The Breast: Medical Science vs. German New Medicine

Published Thursday, July 16, 2026

The Breast: Medical Science vs. German New Medicine

Breast tissue and cancer biology, the full GNM model, and a critical analysis.

🔬 Medical science

Breast tissue contains milk-producing glands and ducts. The principal disease concern is breast cancer, linked to age, genetics (BRCA1/2), hormonal and reproductive factors, and lifestyle. Screening mammography and molecular subtyping (hormone-receptor and HER2 status) guide treatment.

Treatments include surgery, radiotherapy, endocrine therapy, chemotherapy and targeted agents; early-stage disease is highly curable.

🧩 The GNM model

Claimed conflict: GNM links the mammary glands to a "worry / quarrel (nest) conflict" about a loved one, and the milk ducts to a "separation conflict" within the nest. GNM also invokes biological handedness and the side (mother/child vs. partner) of the conflict.

Germ layer & brain relay (GNM model): GNM classes the mammary glands as old mesoderm controlled from the cerebellum and the milk ducts as ectoderm controlled from the cerebral cortex.

Two-phase course (claimed): GNM claims the glandular tissue grows (a "tumor") during conflict activity and is broken down/encapsulated in healing, whereas the ducts ulcerate in activity and swell intraductally during healing.

⚖️ Critical analysis

BRCA mutations confer measurable, heritable risk independent of emotional state, and hormone-receptor/HER2 status predicts treatment response — none of which the GNM model can reproduce.
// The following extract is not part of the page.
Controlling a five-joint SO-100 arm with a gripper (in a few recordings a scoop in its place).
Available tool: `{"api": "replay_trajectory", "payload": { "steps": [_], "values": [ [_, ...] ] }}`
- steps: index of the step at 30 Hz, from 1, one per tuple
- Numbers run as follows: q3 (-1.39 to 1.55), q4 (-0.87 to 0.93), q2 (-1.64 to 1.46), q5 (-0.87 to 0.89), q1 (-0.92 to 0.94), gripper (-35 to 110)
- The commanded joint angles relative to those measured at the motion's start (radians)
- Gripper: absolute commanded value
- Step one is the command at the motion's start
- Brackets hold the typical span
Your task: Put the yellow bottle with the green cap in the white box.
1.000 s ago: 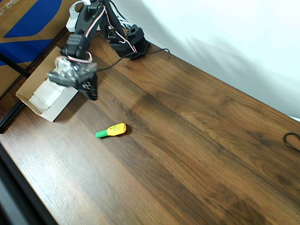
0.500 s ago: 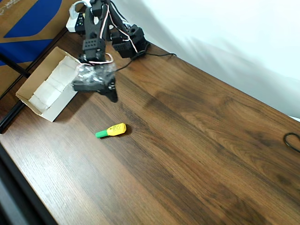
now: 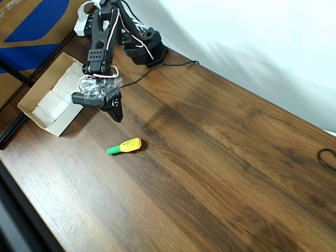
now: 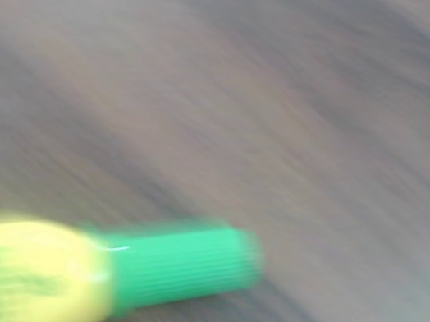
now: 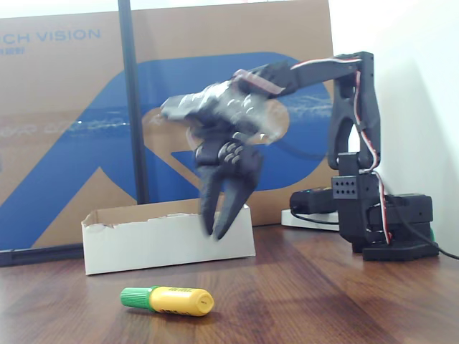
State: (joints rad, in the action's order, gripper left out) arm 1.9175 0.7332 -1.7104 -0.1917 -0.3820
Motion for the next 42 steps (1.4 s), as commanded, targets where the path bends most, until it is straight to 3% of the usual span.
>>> {"api": "replay_trajectory", "payload": {
  "steps": [1,21,28,42],
  "values": [
    [0.018,-0.060,-0.026,-0.017,-0.006,8],
    [-0.278,-0.055,0.144,0.066,-0.031,13],
    [-0.321,-0.144,0.290,0.081,-0.037,16],
    [-0.396,-0.149,0.407,0.091,-0.028,23]
  ]
}}
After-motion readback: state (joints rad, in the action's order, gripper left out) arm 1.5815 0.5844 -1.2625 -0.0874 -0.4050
Framing a breast tumor as the "active phase" of a nest conflict and discouraging treatment is especially dangerous, given breast cancer's high curability when treated early.

⚠️ Safety & context: German New Medicine is classified as pseudoscience and dangerous medical misinformation, and has been linked to deaths from delayed or refused treatment. The GNM model below is described only to analyse it — it is not validated and is not medical advice. Always consult a licensed physician.